The young man bounces the basketball alone. I want to draw a picture of him, but my talent is shy of the task. I want to take a picture of him, but he is so far away and my camera’s zoom is too weak to reach him. I have to capture him in words, which is usually my preferred medium. The only problem is that I no longer trust my words. I’m sick of playing Hide and Seek with them.

He jumps and tosses the basketball at one of the three hoops at the far corner of the park. He plays a solitary game of three-hoop basketball, whose rules are known only to him. His white and blue shorts look silky, just like the ones the pros wear. I watch him jump and reach for the ball rebounding off the rim. He stretches in the reach and he looks a little like a professional ball player, except he’s alone.

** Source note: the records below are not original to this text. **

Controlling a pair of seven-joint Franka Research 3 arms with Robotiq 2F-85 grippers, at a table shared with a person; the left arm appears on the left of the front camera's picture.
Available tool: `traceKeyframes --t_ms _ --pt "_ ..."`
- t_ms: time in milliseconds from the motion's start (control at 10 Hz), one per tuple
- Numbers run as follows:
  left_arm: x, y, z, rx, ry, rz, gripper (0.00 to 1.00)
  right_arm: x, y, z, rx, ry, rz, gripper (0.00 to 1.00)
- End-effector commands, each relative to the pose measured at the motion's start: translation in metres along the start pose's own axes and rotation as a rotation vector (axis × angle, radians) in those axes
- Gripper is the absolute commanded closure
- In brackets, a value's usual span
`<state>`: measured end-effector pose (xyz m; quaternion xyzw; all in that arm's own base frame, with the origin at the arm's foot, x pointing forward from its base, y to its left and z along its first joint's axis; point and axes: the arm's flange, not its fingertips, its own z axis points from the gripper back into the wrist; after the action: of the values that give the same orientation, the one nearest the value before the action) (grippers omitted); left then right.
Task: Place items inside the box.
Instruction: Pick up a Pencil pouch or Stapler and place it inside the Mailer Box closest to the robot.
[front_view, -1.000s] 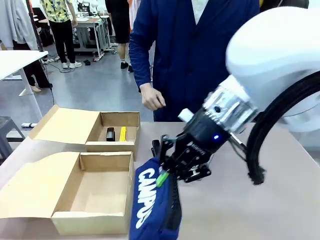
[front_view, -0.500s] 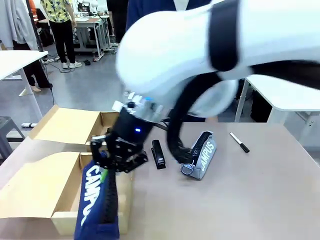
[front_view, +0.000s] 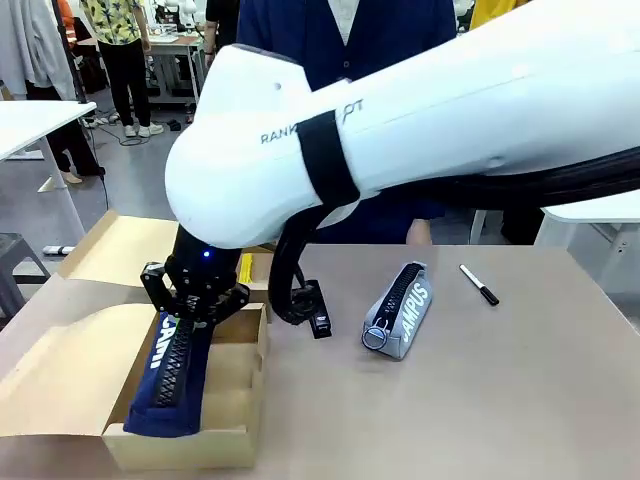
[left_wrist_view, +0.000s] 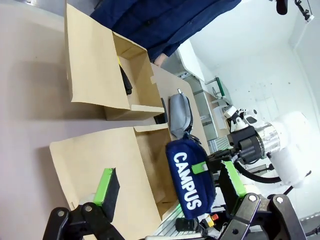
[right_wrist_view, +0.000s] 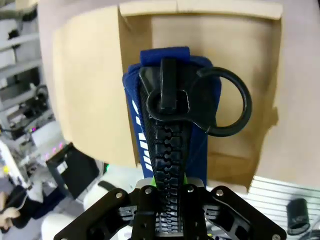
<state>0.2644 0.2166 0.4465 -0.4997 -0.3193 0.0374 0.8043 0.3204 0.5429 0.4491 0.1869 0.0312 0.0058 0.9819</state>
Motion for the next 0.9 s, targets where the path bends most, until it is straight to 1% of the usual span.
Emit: traceKeyframes --t_ms 0,100,200,400,500,800 --pt "0.001 -0.002 -0.001 -0.014 -0.012 -0.019 0.00 0.012 0.024 -0.014 0.019 -0.044 -0.030 0.92" --pt "0.001 -0.002 -0.001 -0.014 -0.012 -0.019 0.00 0.022 0.022 -0.021 -0.001 -0.066 -0.022 0.92" --pt "0.001 -0.002 -0.001 -0.014 -0.012 -0.019 0.00 0.031 0.018 -0.031 -0.002 -0.031 -0.038 0.92" --pt "0.001 -0.002 -0.001 -0.014 -0.012 -0.019 0.00 0.043 0.009 -0.049 -0.004 -0.028 -0.066 0.92" --pt "0.001 -0.002 -0.001 -0.014 -0.012 -0.019 0.00 0.046 0.005 -0.061 -0.007 0.006 -0.081 0.92" --pt "0.001 -0.002 -0.001 -0.014 -0.012 -0.019 0.00 0.051 -0.004 -0.090 -0.058 0.052 -0.116 0.92"
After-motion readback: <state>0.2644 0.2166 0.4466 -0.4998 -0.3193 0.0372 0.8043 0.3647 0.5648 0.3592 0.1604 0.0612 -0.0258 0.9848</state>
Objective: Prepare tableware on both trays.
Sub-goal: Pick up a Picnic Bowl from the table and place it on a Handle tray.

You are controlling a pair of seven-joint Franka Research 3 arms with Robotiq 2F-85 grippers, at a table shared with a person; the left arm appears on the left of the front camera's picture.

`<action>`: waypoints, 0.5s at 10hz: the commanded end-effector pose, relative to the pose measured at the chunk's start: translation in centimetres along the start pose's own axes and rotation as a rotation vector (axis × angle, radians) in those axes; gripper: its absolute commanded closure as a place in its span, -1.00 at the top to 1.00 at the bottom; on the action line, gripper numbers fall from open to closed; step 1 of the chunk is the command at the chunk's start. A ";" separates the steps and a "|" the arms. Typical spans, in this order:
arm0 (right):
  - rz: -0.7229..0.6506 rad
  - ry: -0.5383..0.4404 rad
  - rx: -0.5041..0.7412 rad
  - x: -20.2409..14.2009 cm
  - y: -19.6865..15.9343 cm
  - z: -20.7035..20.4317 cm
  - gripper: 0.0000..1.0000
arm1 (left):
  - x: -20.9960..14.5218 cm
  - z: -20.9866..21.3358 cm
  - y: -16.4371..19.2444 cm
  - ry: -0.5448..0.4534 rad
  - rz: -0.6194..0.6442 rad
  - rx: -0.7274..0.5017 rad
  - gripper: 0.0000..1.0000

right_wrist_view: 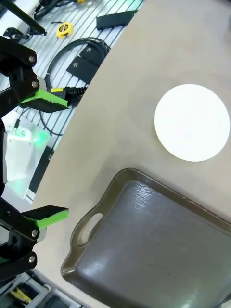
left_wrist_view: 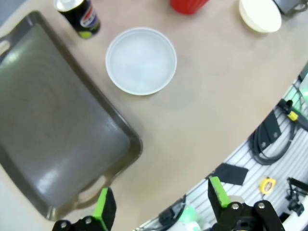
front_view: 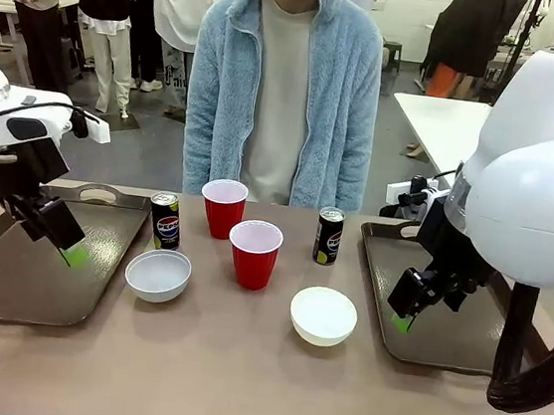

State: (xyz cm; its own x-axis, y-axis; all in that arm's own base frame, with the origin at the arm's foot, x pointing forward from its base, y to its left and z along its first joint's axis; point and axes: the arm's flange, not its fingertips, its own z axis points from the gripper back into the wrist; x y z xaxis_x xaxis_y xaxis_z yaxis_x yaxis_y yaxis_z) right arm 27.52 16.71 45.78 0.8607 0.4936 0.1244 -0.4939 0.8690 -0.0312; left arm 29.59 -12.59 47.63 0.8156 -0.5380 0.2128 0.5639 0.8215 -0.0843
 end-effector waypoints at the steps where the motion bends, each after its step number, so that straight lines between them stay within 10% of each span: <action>1: 0.015 -0.015 -0.003 1.0 -0.1 -1.0 1.00 | 0.3 -0.8 0.4 0.017 -0.008 0.009 1.00; 2: 0.000 0.000 0.000 0.0 0.0 0.0 1.00 | 0.0 0.0 0.0 0.000 0.000 0.000 1.00; 5: -0.220 -0.131 0.615 -4.1 -8.7 0.3 1.00 | -3.9 0.3 7.3 -0.234 0.156 -0.634 1.00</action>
State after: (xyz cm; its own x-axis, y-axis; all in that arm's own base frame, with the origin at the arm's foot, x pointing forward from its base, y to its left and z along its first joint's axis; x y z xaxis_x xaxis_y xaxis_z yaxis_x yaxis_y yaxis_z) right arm 29.55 11.02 47.63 0.9021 0.3753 0.2128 -0.4295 0.8279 0.3607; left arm 31.25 -7.07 48.07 0.8486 -0.4063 0.3388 0.5259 0.7170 -0.4574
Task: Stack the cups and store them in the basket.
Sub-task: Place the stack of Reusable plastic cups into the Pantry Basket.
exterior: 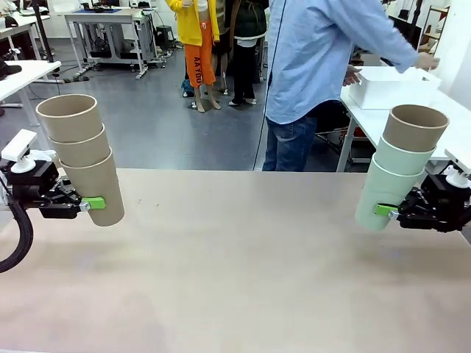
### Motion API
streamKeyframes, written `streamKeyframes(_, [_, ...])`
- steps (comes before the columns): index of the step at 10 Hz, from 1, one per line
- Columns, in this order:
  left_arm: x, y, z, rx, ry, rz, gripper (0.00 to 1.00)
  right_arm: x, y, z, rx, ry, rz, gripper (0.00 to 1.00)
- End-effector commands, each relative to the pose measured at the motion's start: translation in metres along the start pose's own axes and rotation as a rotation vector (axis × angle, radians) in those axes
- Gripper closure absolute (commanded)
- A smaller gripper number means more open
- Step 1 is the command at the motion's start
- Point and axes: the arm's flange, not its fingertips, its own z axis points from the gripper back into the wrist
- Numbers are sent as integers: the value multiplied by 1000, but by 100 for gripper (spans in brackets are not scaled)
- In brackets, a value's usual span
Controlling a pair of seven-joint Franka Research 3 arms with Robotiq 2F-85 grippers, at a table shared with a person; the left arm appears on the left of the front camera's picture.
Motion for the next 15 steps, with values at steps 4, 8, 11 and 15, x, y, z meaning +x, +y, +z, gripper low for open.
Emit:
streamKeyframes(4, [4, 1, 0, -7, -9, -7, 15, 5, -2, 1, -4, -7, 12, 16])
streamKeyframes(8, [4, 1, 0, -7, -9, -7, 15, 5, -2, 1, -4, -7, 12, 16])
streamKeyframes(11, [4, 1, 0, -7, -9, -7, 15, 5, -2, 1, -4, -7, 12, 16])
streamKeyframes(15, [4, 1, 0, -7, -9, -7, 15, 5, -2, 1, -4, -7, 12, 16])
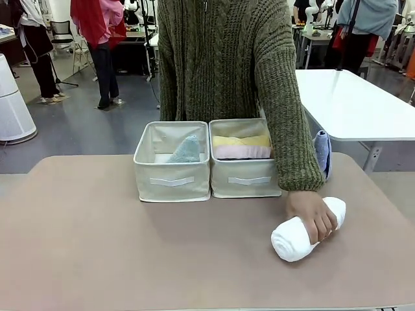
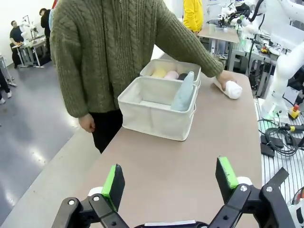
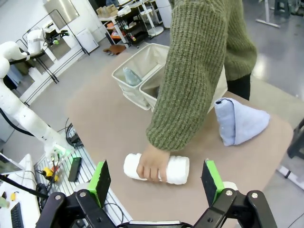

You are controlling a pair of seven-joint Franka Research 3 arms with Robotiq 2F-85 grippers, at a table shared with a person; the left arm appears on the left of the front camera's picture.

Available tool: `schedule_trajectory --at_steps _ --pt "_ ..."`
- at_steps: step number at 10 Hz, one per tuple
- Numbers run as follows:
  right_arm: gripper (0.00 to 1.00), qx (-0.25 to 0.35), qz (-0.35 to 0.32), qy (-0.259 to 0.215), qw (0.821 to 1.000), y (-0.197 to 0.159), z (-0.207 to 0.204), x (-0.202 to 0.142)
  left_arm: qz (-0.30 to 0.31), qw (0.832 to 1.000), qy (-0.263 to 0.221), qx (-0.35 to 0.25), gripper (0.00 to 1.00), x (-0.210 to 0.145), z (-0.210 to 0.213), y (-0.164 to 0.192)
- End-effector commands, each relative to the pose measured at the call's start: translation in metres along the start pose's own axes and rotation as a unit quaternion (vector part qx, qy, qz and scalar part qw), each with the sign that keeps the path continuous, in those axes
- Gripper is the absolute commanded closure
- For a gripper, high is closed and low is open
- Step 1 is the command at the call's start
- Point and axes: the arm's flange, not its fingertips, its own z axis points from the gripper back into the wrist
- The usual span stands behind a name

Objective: Sort the towels based on their folding style.
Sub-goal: Pick up another triangle-folded towel from the table and place it in the left Fabric basket.

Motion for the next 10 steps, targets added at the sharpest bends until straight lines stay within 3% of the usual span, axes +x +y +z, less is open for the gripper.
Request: schedule_trajectory --at_steps 1,5,7,8,9,10 --pt "0.0 -0.021 0.013 0.059 0.998 0.012 -0.018 0.02 0.002 1.0 0.009 0.0 0.0 -0.002 0.001 0.003" --pt "0.0 -0.103 0.015 0.233 0.967 0.022 -0.126 0.052 0.002 1.0 0.009 0.0 0.0 -0.002 0.001 0.003" --pt "0.0 -0.104 0.021 0.275 0.955 0.02 -0.178 0.045 0.002 1.0 0.009 0.0 0.0 -0.002 0.001 0.003" --pt "0.0 -0.094 0.023 0.282 0.954 0.026 -0.177 0.039 0.002 1.0 0.009 0.0 0.0 -0.002 0.001 0.003" --pt "0.0 -0.082 0.021 0.265 0.96 0.043 -0.121 0.033 0.002 1.0 0.009 0.0 0.0 -0.002 0.001 0.003" --pt "0.0 -0.083 -0.009 0.243 0.966 0.053 -0.038 0.014 0.002 1.0 0.009 0.0 0.0 -0.002 0.001 0.003"
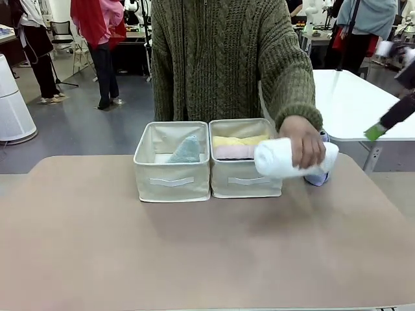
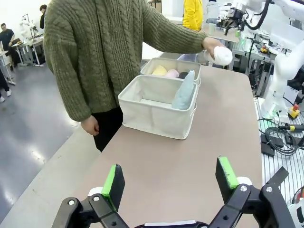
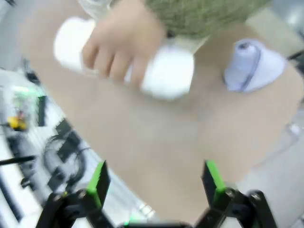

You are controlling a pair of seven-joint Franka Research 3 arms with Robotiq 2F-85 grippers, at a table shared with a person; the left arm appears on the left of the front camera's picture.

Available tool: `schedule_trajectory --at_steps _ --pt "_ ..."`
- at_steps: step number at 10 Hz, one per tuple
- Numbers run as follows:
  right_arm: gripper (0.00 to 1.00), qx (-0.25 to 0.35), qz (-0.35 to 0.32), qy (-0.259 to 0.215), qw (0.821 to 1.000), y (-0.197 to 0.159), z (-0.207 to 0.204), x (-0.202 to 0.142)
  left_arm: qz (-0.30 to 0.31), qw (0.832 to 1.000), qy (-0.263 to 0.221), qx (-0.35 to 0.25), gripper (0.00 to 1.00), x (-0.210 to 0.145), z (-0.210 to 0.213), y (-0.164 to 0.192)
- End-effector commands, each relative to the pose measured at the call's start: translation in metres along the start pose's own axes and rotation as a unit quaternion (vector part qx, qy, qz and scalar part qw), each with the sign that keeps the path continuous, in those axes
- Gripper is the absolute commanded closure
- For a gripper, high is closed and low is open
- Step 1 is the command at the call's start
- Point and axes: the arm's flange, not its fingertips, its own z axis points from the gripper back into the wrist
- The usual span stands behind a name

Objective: Sort the towels based on their folding style.
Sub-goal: Pick up another triangle-folded towel from the table and place it in the left Fabric basket.

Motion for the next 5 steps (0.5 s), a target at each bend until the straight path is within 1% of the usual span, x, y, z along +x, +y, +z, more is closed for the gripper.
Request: schedule_trajectory --at_steps 1,2,3,5 --pt "0.0 0.008 -0.053 -0.052 0.997 0.004 0.112 -0.109 -0.001 1.0 0.006 0.001 0.0 0.0 0.001 -0.001" --pt "0.0 0.013 -0.072 -0.081 0.994 0.005 0.136 -0.139 -0.001 1.0 0.006 0.001 0.0 0.0 0.001 -0.001" --pt "0.0 0.012 -0.075 -0.079 0.994 0.004 0.137 -0.15 -0.001 1.0 0.006 0.001 0.0 0.0 0.001 -0.001" --pt "0.0 0.015 -0.081 -0.062 0.995 -0.004 0.128 -0.141 -0.001 1.0 0.006 0.001 0.0 0.0 0.001 -0.001"
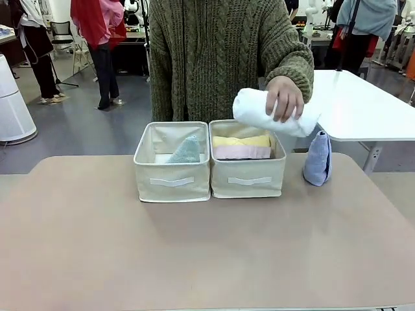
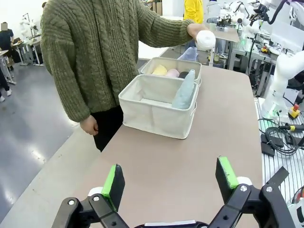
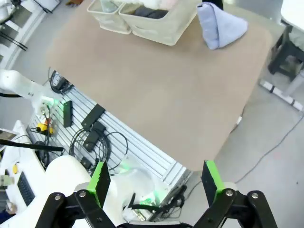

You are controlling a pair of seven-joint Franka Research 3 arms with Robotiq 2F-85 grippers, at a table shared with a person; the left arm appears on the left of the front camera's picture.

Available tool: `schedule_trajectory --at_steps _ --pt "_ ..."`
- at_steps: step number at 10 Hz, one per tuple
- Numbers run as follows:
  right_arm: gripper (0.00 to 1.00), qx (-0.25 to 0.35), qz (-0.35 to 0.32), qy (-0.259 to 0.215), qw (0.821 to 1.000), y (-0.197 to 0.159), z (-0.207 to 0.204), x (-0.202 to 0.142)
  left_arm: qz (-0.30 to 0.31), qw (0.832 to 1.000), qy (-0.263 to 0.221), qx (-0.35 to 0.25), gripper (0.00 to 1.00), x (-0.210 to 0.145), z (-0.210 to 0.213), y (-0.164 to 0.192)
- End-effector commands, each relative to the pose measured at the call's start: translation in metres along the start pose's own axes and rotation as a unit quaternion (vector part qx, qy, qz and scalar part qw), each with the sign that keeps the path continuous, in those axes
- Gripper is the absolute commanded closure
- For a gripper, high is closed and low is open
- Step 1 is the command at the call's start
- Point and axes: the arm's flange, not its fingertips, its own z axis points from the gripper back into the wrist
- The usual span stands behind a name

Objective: Sort the towels based on their folding style.
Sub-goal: Pick up another triangle-folded towel from the table and place it in the left Fabric basket.

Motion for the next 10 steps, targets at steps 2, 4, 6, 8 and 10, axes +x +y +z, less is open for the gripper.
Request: schedule_trajectory --at_steps 2,4,6,8,10 --pt "0.0 0.004 -0.001 0.046 0.999 -0.014 -0.037 0.038 -0.002 1.0 0.005 0.0 0.0 0.001 0.0 -0.002" --pt "0.0 0.0 -0.002 0.042 0.999 -0.018 -0.045 0.054 -0.002 1.0 0.005 0.0 0.0 0.001 0.0 -0.002" --pt "0.0 -0.017 -0.001 0.038 0.999 -0.022 -0.078 0.096 -0.002 1.0 0.005 0.0 0.0 0.001 0.0 -0.002" --pt "0.0 -0.044 -0.007 0.071 0.996 -0.027 -0.128 0.129 -0.002 1.0 0.005 0.0 0.0 0.001 0.0 -0.002" --pt "0.0 -0.057 -0.011 0.078 0.995 -0.028 -0.167 0.155 -0.002 1.0 0.005 0.0 0.0 0.001 0.0 -0.002"
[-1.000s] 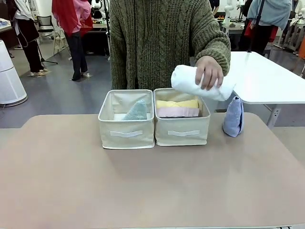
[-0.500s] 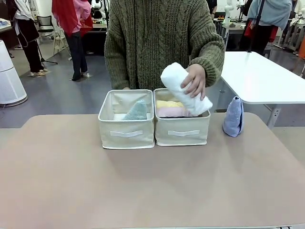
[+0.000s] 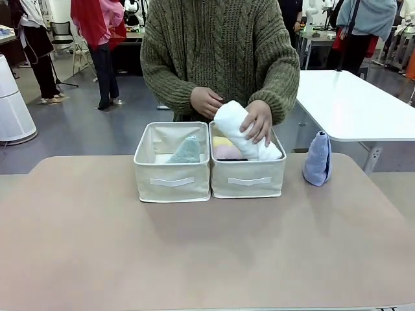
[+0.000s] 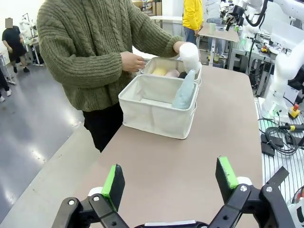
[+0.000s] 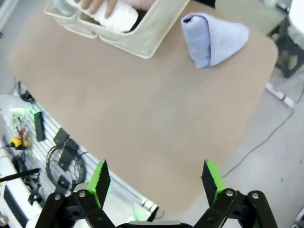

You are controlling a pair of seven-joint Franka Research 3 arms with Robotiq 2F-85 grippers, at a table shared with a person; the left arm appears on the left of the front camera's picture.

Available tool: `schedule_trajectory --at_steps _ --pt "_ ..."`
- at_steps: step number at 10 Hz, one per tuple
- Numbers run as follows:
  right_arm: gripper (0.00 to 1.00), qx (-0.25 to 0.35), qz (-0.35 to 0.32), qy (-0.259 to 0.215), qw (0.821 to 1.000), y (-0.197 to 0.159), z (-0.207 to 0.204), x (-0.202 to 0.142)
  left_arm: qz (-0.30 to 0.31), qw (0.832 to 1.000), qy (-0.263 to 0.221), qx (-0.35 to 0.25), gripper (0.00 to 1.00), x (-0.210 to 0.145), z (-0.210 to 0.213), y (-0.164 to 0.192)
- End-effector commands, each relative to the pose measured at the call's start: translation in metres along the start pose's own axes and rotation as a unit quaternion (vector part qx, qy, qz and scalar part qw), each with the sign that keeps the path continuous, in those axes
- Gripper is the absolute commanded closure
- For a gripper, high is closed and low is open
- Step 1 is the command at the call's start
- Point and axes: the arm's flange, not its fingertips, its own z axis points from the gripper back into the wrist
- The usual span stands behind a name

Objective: Sort the towels based on their folding style.
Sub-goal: Pick up another triangle-folded towel from the table and place it in the left Fabric basket.

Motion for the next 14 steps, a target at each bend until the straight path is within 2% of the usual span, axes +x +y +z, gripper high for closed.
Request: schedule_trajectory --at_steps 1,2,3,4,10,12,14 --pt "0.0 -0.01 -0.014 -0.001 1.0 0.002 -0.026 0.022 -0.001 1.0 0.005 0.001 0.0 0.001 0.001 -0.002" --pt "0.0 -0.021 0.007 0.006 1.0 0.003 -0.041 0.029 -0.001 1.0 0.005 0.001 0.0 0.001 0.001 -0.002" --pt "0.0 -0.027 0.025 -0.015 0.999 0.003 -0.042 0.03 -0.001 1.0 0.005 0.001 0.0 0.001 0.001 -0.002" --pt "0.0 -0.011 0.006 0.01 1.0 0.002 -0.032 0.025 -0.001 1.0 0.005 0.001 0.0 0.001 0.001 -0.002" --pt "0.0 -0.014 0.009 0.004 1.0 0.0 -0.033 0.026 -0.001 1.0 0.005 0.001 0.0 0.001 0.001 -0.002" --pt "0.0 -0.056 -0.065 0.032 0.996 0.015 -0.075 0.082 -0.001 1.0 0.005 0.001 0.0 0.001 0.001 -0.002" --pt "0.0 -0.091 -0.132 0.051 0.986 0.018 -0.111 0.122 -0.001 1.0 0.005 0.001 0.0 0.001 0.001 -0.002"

I never see the pros practicing alone. They must do it. It takes lots of practice to go pro, so there must be hours of solitary practice for every professional on the court. I’ve seen pro teams practicing together, but I don’t remember ever seeing solitary practice on television.

Oops… He’s gone, walking north and carrying the ball under his right arm. He slipped away as I wrote the previous paragraph. Now he’s walking through the church parking lot all the way across the street. Gone. Before I could catch him on film or in a sketch or even in words.

How many hours of practice does it take? Did he stay out long enough to go pro? How many hours of practice do I need? I’m officially a professional writer. I get paid for my words (albeit not as much as I would like). When does it get easier? If I were to ask Michael Jordan, would he have an answer for me? A sick feeling in my gut tells me it never gets easier. I have the notion that any professional would tell me that it never ends. I always need to practice, no matter how long I have been writing.

A man in his forties has arrived on the court. He is wearing a sweat shirt and long sweat pants with a gray stripe down the sides. He bounces and jumps and chases after the wayward ball. Unlike the boy before him, he sticks to one hoop. It is the one furthest from me and my view is obscured by the baseball fences and bleachers. I can hear his ball bounce on the court. The springtime sun removes his sweat shirt, revealing a white t-shirt underneath. He bounces the ball behind his back and around himself to the front.

My camera can’t reach him and my pencil can’t capture him. All I am left with are my words, which are fleeting and untrustworthy. What is he thinking about? Like me, he practices alone. I scratch out Graffiti letters on my handheld and he chases his blue ball when it rebounds off the rim. It never ends until we die. There is always a need for practice, whether we are professionals or not.